Uhhhh, maybe an "average" chick that needs gynecological attention, badly.

lol, oh god the HORROR 🙁

Handing it out to whiny bitches could also be fun, yes I like that one too.
 
Keep them around for man card revoking cerimonies.

"I Love Justin Timberlake's music"

"Please turn in your man card and here is your complimentary packet of vagicil."
 
Simple but evil plan. Find some store that carries the a product with unsealed boxes. Add a "free" prize to each box. Must be a product that has nothing to do with medical stuff. Bonus points if you put it in only one product type but at multiple stores in the area.
 
Originally posted by: So
Simple but evil plan. Find some store that carries the a product with unsealed boxes. Add a "free" prize to each box. Must be a product that has nothing to do with medical stuff. Bonus points if you put it in only one product type but at multiple stores in the area.

This is actually the best one so far. Especially with the "WTF" factor and may people wouldn't even realize it is a prank. So many products with unsealed boxes, that you could hit up a big chain grocery store and have it all distributed in 3 hours tops if you had enough people. Maybe it might make the news even, and you wouldn't be wasting the actual product. (Have a feeling most of the packets would be used, even if they got them in a box of ...

Now that I think about it, we live in the hyper-scare age, and even boxes of stuff that are individually sealed are sealed themselves. Maybe I have gotten too used to living in NM, where the people don't really care if the "big box" seal is broken, as long as the individual ones are ok.
 
Originally posted by: SearchMaster
Originally posted by: moshquerade
Save for halloween and use to make costumes with Vagisil packets all over them. Call yourselves the VagiMen

Or get a carrot suit, cover it with the packets, and call yourself a vagitable.

:laugh: This thread is so full of win!
 
Take packets and some sticky-tack (they still sell that right? whatever, duct tape if nothing else), attach it to the underside of the toilet seats all over campus. If they trace it back to you, you're probably going to catch a lot of shit for it, so be prepared for that.
 
Originally posted by: Mo0o
donate them to a healthclinic or women's shelter

this was my first thought.
if you want just lulz then idk.
maybe you can rub it all over yourselves and take pictures?
 
The real question is what wouldn't I do with 1k packets of vagisil?

For starters, you should be begin by filling a bathtub...

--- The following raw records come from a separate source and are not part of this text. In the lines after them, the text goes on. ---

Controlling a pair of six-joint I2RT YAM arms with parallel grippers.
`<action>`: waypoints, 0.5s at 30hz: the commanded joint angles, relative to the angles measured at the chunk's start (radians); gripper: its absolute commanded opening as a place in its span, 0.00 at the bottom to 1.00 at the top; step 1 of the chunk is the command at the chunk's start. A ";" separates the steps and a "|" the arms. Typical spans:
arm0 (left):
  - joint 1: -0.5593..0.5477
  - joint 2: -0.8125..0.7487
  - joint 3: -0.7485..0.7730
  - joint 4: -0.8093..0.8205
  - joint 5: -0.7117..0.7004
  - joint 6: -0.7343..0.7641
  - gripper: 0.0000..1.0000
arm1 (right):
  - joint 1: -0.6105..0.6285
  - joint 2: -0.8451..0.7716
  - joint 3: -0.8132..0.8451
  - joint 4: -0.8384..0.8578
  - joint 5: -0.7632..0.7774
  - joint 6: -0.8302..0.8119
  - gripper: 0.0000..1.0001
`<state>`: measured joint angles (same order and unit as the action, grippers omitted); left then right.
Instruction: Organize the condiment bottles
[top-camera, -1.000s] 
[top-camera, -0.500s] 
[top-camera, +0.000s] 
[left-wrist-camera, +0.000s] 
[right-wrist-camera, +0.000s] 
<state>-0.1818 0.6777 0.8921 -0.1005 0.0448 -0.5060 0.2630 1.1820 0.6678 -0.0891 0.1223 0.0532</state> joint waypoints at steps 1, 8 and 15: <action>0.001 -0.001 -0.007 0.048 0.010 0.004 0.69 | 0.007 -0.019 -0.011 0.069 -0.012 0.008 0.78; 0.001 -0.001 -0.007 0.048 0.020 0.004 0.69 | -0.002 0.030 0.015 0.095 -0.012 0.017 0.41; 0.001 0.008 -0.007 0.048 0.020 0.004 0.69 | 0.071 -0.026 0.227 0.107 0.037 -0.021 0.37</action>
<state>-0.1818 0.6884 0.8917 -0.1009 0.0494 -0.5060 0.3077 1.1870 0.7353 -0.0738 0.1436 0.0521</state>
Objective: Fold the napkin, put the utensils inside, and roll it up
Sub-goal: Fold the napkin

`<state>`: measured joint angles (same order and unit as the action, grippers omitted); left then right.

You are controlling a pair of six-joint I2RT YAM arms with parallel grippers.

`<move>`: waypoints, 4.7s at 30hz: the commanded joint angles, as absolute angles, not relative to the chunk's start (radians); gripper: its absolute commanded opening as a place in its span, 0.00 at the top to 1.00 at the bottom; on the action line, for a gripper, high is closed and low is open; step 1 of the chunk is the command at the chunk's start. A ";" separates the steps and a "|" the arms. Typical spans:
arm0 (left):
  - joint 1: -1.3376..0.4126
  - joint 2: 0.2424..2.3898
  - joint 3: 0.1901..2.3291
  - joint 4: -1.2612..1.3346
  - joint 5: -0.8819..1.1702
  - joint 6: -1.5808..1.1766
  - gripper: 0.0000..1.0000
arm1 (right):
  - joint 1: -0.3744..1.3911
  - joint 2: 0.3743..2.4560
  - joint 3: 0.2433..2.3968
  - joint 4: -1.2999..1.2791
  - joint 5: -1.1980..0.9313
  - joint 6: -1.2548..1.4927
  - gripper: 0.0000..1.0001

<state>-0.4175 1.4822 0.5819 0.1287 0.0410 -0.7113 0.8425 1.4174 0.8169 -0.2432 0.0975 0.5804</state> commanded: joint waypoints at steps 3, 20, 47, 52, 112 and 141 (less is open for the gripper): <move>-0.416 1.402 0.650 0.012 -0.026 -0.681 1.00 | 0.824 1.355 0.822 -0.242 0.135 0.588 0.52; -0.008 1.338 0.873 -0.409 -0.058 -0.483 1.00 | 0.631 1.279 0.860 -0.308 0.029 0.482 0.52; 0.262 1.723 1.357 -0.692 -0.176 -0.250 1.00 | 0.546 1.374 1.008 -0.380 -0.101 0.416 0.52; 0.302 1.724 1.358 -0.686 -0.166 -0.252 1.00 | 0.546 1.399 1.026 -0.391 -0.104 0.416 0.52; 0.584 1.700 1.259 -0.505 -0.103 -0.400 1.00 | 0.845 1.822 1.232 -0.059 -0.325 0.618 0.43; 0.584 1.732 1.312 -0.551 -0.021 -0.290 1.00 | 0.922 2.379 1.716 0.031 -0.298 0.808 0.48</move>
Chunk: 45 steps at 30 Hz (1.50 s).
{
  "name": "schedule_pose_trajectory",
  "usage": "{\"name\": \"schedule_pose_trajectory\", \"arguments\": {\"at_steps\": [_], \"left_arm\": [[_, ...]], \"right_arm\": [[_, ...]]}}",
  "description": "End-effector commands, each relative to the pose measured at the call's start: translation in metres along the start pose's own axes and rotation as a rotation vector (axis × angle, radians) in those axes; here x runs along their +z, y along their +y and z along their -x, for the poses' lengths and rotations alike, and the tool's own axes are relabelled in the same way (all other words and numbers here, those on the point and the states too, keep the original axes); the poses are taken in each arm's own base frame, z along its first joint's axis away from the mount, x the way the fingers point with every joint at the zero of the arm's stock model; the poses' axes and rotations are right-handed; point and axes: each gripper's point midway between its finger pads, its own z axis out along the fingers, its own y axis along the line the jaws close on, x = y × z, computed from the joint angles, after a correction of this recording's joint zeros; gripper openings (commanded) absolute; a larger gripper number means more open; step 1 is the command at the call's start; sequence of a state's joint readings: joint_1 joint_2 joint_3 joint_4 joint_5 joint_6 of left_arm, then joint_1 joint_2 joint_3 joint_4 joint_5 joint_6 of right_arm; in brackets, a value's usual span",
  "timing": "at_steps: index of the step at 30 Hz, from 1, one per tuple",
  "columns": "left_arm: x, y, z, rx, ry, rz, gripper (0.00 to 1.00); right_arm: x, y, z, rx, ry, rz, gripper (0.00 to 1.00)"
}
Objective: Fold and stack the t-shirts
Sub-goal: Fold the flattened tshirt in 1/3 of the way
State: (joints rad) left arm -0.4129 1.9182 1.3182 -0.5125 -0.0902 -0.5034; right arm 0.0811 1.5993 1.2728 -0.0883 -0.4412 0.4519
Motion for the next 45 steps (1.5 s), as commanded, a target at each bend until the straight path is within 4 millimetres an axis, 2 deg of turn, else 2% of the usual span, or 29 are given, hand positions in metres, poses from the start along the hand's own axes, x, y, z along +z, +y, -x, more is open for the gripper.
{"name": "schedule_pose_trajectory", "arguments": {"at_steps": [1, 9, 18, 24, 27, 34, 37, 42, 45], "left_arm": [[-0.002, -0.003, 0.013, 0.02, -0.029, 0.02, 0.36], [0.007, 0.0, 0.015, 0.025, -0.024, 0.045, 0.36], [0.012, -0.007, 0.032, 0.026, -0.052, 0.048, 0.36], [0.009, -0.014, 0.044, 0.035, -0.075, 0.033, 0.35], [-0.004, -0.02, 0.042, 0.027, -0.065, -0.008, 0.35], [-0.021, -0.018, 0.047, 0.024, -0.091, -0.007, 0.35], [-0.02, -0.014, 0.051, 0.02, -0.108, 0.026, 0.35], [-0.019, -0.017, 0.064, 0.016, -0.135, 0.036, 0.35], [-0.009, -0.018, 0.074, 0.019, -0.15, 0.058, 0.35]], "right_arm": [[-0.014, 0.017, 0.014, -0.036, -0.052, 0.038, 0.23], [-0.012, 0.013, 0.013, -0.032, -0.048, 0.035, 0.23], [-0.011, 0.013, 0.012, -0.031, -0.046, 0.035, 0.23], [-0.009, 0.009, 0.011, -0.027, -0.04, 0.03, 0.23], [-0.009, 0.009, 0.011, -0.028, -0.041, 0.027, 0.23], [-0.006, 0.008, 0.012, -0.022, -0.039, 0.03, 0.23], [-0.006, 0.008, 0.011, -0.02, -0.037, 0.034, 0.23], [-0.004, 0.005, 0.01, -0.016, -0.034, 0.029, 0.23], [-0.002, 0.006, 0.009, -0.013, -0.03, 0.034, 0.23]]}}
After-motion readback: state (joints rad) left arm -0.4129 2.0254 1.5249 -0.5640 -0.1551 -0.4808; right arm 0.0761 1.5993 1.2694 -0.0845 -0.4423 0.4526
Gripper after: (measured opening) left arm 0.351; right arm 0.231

really, the possibilities are endless.
 
Originally posted by: Flatscan
Originally posted by: Mo0o
donate them to a healthclinic or women's shelter
The med center is right by EC, but they might not take them if the outer packaging is broken. Too much risk of adulteration.

who the fuck are you?? you sound like you live in my old dorm so i have my guess.
 
Originally posted by: venkman
Keep them around for man card revoking cerimonies.

"I Love Justin Timberlake's music"

"Please turn in your man card and here is your complimentary packet of vagicil."

LOL. I was just thinking that when my roommate was excited to go to Bed Bath and Beyond with his girlfriend.